Exercise aim: Which lines mention "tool"? Show each one from the listing.

Available data:
********
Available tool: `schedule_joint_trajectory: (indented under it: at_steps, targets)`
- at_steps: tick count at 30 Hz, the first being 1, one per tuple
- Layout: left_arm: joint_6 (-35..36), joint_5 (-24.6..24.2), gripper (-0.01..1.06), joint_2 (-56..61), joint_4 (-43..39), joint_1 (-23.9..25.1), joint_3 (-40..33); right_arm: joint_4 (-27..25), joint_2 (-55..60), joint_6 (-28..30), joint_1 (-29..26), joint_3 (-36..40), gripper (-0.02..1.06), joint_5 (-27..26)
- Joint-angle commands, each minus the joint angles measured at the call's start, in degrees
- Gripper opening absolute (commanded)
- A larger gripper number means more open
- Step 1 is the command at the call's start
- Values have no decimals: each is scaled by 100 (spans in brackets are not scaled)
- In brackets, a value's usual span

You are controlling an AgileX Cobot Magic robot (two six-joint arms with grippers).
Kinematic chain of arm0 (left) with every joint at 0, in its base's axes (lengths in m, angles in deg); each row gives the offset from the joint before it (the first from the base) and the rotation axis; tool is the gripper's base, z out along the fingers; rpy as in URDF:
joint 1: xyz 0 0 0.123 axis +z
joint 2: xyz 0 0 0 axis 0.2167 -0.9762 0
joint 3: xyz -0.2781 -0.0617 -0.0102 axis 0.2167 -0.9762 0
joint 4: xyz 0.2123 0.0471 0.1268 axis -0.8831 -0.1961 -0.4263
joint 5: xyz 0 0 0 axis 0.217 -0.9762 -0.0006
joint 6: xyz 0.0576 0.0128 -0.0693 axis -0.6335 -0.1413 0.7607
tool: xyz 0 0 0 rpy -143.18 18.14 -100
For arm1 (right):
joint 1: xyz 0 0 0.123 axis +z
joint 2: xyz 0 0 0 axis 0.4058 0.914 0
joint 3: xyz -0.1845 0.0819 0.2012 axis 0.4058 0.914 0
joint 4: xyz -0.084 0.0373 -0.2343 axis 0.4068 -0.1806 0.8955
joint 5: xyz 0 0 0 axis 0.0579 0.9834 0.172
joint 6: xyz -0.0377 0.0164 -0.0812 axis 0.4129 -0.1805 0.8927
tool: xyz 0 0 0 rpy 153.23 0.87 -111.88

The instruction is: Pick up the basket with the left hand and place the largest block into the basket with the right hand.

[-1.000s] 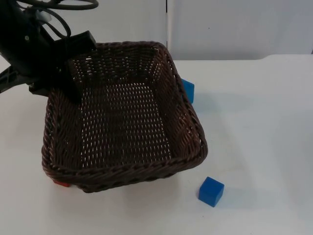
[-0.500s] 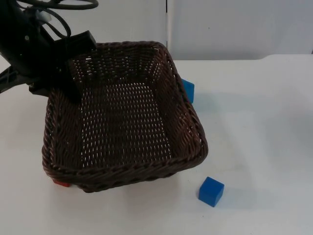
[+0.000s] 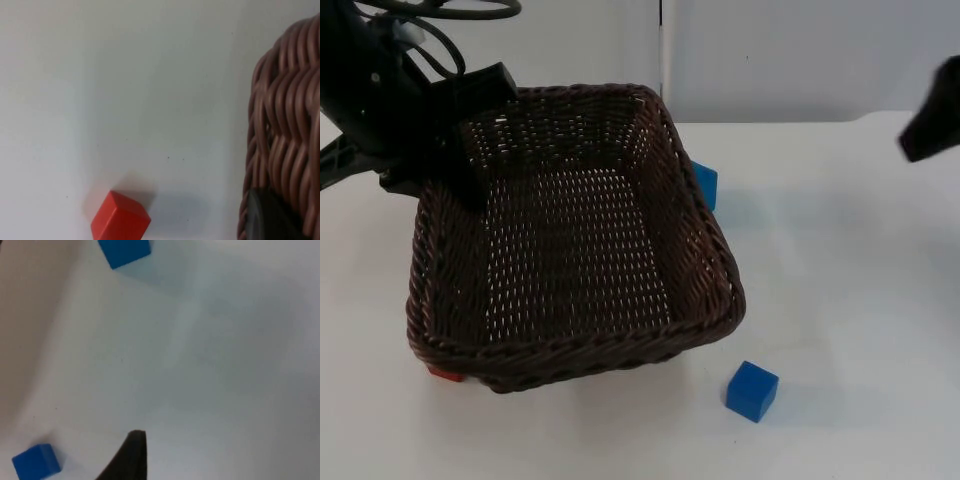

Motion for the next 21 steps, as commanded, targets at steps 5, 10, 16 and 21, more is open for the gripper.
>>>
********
Written answer:
Available tool: `schedule_joint_trajectory: (indented under it: at_steps, targets)`
Kinematic chain of arm0 (left) with every joint at 0, in its base's axes (lengths in m, angles in deg); each row gives the offset from the joint before it (the first from the base) and the rotation axis; tool is the gripper's base, z out along the fingers; rpy as in URDF:
tool: xyz 0 0 0 rpy -143.18 18.14 -100
tool: xyz 0 0 0 rpy 153.23 0.87 -111.88

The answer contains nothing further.